Is there any way to specify the amount of resource...
# general
k
Is there any way to specify the amount of resources I should reserve for the join like we have for UDFs?
j
Only UDFs support resource requests — how are you intending to provide requests to joins?
k
I was thinking of maybe the planning config, execution config or the join function itself. I just thought maybe it could help with some of the spilling happening now in the joins because requesting for a bigger resource seems to have helped with the UDFs to handle my data which has high memory size variance across rows.
j
Yeah we don’t really have resources available for joins… It’s especially tricky because there are multiple different kinds of joins algorithms, each of which can be optimized differently and have very different memory characteristics. If you are struggling with data skews, you might be able to try a sort_merge join!
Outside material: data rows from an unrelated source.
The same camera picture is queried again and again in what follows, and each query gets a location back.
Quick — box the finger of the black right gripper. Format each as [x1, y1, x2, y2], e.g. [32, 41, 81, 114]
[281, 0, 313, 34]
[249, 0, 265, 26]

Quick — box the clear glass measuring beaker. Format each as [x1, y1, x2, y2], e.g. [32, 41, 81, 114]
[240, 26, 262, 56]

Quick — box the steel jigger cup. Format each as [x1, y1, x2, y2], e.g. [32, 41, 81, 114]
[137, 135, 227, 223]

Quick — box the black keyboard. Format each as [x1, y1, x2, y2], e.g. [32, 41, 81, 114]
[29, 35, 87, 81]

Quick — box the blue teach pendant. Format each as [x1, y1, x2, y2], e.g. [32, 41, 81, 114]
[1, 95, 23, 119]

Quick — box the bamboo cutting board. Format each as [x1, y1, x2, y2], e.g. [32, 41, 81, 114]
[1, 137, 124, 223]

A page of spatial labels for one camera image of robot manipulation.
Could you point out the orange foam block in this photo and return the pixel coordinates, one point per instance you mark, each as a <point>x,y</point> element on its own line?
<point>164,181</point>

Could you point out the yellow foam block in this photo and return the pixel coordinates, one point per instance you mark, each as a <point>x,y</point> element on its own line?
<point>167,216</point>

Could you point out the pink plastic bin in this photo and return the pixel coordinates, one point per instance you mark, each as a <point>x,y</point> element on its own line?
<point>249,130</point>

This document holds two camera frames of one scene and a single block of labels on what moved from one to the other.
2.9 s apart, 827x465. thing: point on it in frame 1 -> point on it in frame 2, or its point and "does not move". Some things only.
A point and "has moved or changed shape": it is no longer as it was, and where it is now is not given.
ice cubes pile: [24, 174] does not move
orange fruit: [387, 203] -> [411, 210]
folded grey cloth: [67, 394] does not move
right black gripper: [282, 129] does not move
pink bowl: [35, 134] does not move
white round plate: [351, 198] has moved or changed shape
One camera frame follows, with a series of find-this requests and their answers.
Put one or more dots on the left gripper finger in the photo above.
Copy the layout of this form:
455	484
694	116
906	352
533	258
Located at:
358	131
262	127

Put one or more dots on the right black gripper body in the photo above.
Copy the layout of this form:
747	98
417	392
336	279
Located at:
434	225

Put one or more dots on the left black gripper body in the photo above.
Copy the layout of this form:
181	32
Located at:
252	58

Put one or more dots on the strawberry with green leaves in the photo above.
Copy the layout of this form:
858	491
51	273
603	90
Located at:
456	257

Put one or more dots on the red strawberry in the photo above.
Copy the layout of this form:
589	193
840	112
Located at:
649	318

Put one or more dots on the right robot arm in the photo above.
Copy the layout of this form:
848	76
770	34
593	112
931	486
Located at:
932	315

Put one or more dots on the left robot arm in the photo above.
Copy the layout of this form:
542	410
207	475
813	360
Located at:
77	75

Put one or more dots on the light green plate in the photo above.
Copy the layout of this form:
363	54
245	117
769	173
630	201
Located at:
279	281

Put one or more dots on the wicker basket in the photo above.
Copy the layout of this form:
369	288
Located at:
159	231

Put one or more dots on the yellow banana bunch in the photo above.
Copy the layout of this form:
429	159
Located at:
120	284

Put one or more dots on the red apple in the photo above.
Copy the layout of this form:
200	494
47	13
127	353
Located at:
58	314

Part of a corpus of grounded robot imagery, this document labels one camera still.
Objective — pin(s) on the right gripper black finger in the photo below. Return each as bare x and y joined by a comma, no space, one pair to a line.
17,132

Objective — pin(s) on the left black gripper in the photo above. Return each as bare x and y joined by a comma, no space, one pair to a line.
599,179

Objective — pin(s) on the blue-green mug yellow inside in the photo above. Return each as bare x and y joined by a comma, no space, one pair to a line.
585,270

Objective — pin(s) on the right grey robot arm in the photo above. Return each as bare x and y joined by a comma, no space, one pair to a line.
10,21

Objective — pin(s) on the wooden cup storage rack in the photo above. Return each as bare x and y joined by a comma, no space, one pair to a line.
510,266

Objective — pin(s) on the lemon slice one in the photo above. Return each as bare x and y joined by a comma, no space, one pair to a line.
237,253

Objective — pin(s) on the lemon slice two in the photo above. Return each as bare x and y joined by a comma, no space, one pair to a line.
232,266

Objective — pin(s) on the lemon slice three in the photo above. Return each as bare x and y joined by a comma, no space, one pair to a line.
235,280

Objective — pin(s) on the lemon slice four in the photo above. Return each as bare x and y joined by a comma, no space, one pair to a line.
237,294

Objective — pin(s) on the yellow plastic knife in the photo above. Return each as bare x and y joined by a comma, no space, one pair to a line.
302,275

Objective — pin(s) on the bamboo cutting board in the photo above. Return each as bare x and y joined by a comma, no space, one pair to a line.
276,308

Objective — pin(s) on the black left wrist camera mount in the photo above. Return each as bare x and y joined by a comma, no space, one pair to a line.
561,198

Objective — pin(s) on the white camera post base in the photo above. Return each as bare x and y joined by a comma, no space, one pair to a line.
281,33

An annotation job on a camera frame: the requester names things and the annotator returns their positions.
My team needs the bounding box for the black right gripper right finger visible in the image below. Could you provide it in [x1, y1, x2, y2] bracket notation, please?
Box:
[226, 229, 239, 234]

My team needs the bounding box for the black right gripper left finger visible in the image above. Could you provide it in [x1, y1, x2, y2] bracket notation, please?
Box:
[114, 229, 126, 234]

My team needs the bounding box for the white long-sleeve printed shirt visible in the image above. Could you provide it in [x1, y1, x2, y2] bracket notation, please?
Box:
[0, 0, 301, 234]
.join(strategy="sort_merge")
k
Okay!! Let me try that! Thanks!
Oh it only works for inner joins, how about for antijoins? 😅 I have a list of IDs of the duplicated rows which i want to drop from my dataframe.
j
Hmm cc @Kevin Wang who’s been working on antijoins
k
We have two strategies for anti joins: hash and broadcast. If your right side is small enough we automatically use a broadcast join, but the limit is pretty low so if your right side table can fit into an entire machine, feel free to try
strategy="broadcast"
and see if that helps!
k
I've tried the broadcast strategy but it consistently spills over so I think it is replicating the data too much. It's a fairly manageable table on the right side for my machine (16gb for a 200gb machine) but I still get tons of spills and OOM. I'm guessing that the single core ray resource requests means that the memory is being split over 20 cores and that leaves less than 10gb per core. After trying out the request for resources on the UDFs, I realised that it reduced this problem a lot with huge speedups for me on the runs with UDFs. Not sure if something similar would work for the joins (or maybe at least the joins which don't require shuffles) 🤔
j
I’m guessing that the single core ray resource requests means that the memory is being split over 20 cores and that leaves less than 10gb per core.
I see. And I’m guessing if you’re running the broadcast antijoin it’s likely running 20 broadcast joins in parallel, each taking up >16GB of memory.
We do have some heuristics around how much memory to request Ray for a broadcast join, but they could be “too naive” for this case.